Publication year - 1999
Publication title -
quarterly journal of the royal meteorological society
Language(s) - English
Resource type - Journals
SCImago Journal Rank - 1.744
H-Index - 143
eISSN - 1477-870X
pISSN - 0035-9009
DOI - 10.1002/qj.49712555310
Subject(s) - linearization , parametrization (atmospheric modeling) , tangent , nonlinear system , diabatic , perturbation (astronomy) , mathematics , mesoscale meteorology , data assimilation , convection , meteorology , physics , adiabatic process , geometry , radiative transfer , quantum mechanics , thermodynamics
The accuracy of tangent linear and adjoint versions of a primitive‐equation model with moist physics is examined with respect to growing perturbations having significant initial magnitudes. the Jacobians for the convective parametrizations are approximated using a perturbation method. These Jacobians are then quality controlled to ensure that the approximations are suitable.
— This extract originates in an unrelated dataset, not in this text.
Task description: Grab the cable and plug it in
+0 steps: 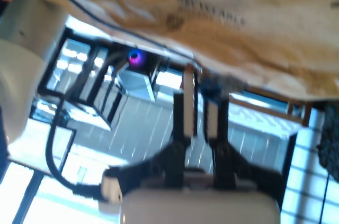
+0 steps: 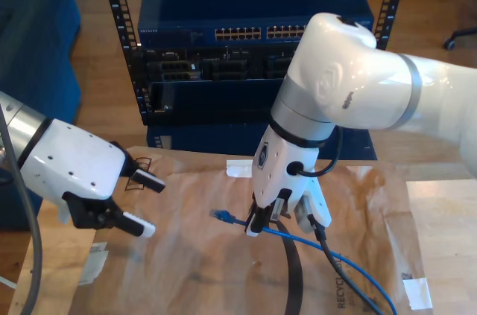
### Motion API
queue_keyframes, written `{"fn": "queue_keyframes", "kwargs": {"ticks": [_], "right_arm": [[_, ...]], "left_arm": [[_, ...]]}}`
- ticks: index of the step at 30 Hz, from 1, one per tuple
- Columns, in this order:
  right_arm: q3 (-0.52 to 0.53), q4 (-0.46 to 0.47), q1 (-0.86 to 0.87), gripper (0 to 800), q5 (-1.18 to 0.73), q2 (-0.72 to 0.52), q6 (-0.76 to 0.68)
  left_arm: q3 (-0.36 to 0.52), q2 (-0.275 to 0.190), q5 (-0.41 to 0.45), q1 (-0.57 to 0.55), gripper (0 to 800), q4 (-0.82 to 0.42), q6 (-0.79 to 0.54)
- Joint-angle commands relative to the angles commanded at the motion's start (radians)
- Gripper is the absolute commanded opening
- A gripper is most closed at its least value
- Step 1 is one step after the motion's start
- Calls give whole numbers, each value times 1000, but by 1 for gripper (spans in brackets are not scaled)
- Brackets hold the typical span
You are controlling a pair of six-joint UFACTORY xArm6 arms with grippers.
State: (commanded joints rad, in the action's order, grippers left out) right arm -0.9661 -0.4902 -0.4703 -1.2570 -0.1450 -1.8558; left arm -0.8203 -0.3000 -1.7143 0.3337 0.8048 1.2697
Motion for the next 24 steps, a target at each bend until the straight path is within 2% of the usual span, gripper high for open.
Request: {"fn": "queue_keyframes", "kwargs": {"ticks": [5,9,13,16,19,20,24], "right_arm": [[-31,-117,44,14,-87,5,66],[-61,-250,129,16,-209,18,133],[-75,-258,152,16,-247,43,150],[-106,-259,152,16,-302,58,152],[-118,-264,155,16,-311,60,169],[-126,-273,157,16,-322,60,169],[-180,-354,242,16,-382,63,170]], "left_arm": [[3,2,-3,-12,799,40,-34],[-2,2,-21,-12,799,52,-55],[-9,2,-35,-12,797,103,-61],[-57,12,-44,-20,795,135,-57],[-127,49,-106,-20,795,170,-8],[-141,61,-120,-21,795,173,20],[-190,63,-126,-58,795,173,51]]}}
Results show that: (1) linearization of the diabatic moist physics can have a significant impact; (2) even where such impacts are large, the linearized versions of the model can yield good approximations to the nonlinear behaviour for significant perturbations, especially if there is sufficient dynamical influence; (3) poor approximations can be obtained when convection dominates the results; and (4) a straightforward linearization of some parametrization schemes may be inadequate. the results are encouraging for quantitative applications of some moist adjoint models to extratropical cyclones in the winter, but suggest some tangent linear approximations may be unsuitable in the tropics or over continents in the summer, except if qualitative agreements with nonlinear results are suficient. Detailed comparisons of linear and nonlinear results should be made, particularly using optimal perturbations, prior to any applications of tangent linear or adjoint models.